Pourquoi vérifier l'échéance avant d'engager des travaux

C'est le point que les familles découvrent trop tard. Faire poser un monument neuf sur une concession qui expire dans deux ans revient à investir sur un terrain qu'on pourrait perdre. À l'inverse, un renouvellement fraîchement acquis est le meilleur moment pour engager une rénovation : la sépulture est sécurisée pour la durée entière.

Un marbrier sérieux pose la question avant de chiffrer. S'il ne la pose pas, posez-la vous-même : la réponse conditionne l'intérêt même des travaux.

Questions fréquentes

Qui peut renouveler une concession funéraire ?+

Le concessionnaire s'il est vivant, sinon ses héritiers ou ayants droit. En pratique, toute personne pouvant justifier d'un lien avec le concessionnaire est généralement admise à renouveler, les communes préférant la continuité de l'entretien à la rigueur successorale. En cas d'indivision entre plusieurs héritiers, aucun ne peut disposer seul de la sépulture.

Que devient le monument si la concession n'est pas renouvelée ?+

Il reste la propriété de la famille, qui doit pouvoir le récupérer avant la reprise du terrain. Si personne ne se manifeste dans le délai fixé par la commune, il devient propriété communale. C'est la raison pour laquelle il faut réagir dès l'affichage du procès-verbal, sans attendre.

Une concession perpétuelle peut-elle vraiment être reprise ?+

Oui, mais uniquement pour état d'abandon, et seulement si trois conditions sont réunies : au moins trente ans depuis l'attribution, plus de dix ans depuis la dernière inhumation, et un abandon matériellement constaté.
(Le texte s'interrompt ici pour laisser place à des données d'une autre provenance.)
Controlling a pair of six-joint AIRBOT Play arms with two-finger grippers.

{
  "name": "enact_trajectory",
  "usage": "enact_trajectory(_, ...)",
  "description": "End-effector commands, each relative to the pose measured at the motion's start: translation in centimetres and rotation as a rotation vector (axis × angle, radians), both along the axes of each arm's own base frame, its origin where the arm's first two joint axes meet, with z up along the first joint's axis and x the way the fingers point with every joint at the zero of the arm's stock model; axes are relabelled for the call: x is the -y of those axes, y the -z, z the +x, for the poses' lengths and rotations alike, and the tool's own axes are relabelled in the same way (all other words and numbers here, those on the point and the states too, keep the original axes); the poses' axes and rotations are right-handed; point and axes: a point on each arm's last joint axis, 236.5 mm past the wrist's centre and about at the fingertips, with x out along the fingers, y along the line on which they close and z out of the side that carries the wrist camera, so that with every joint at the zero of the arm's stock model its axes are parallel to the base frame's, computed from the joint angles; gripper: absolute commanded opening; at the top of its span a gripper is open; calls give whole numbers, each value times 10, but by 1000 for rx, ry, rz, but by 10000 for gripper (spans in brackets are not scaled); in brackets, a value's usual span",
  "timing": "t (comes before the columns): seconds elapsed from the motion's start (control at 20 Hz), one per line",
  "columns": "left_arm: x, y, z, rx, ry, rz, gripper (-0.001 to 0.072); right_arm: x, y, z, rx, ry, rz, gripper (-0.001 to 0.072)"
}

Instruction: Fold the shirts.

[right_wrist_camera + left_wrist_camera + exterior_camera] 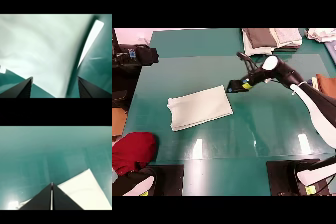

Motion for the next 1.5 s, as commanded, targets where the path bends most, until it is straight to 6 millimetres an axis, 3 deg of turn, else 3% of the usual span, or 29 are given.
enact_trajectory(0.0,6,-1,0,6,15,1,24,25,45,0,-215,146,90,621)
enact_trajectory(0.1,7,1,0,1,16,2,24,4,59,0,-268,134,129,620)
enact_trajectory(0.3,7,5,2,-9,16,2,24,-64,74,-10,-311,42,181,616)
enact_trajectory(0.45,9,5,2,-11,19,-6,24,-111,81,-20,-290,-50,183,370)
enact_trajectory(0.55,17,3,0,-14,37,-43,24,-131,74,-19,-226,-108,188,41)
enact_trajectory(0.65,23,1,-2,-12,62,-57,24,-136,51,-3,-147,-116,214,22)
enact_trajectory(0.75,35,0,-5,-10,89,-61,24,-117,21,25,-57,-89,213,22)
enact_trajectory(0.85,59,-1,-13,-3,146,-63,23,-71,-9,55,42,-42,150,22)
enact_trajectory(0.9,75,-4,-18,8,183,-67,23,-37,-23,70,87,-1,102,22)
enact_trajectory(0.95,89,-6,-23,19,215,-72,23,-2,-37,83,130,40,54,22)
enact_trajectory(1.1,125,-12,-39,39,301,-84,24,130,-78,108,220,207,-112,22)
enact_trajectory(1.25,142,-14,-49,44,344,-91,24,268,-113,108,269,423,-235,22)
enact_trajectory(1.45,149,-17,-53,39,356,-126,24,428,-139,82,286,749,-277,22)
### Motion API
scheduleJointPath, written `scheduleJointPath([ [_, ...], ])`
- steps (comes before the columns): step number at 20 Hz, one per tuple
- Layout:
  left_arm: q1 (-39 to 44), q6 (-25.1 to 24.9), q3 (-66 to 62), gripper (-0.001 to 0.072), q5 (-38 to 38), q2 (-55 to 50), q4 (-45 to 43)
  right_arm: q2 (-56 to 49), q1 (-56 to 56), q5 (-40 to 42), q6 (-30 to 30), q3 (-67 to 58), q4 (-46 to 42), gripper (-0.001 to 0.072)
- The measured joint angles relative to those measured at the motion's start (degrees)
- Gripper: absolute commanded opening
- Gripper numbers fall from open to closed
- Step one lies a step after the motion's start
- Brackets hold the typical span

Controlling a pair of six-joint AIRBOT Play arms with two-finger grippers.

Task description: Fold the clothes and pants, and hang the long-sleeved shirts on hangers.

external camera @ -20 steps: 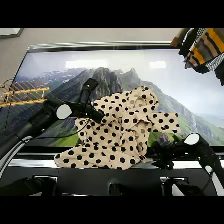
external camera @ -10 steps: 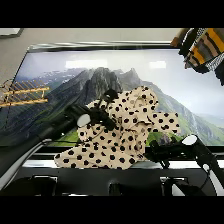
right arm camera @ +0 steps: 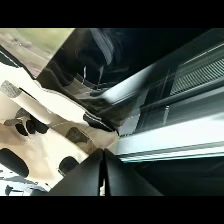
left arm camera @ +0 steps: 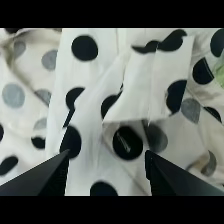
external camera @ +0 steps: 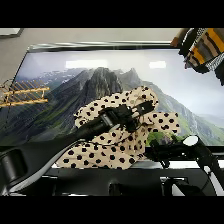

La procédure impose ensuite un délai de trois ans entre deux constats, pendant lequel une remise en état suffit à l'interrompre.

Combien de temps a-t-on pour renouveler après l'expiration ?+

Deux ans à compter de la date d'expiration. Ce délai est un droit, pas une tolérance : au-delà, la commune peut disposer du terrain sans autre formalité. Comme aucune obligation d'information ne pèse sur elle, c'est à la famille de noter l'échéance.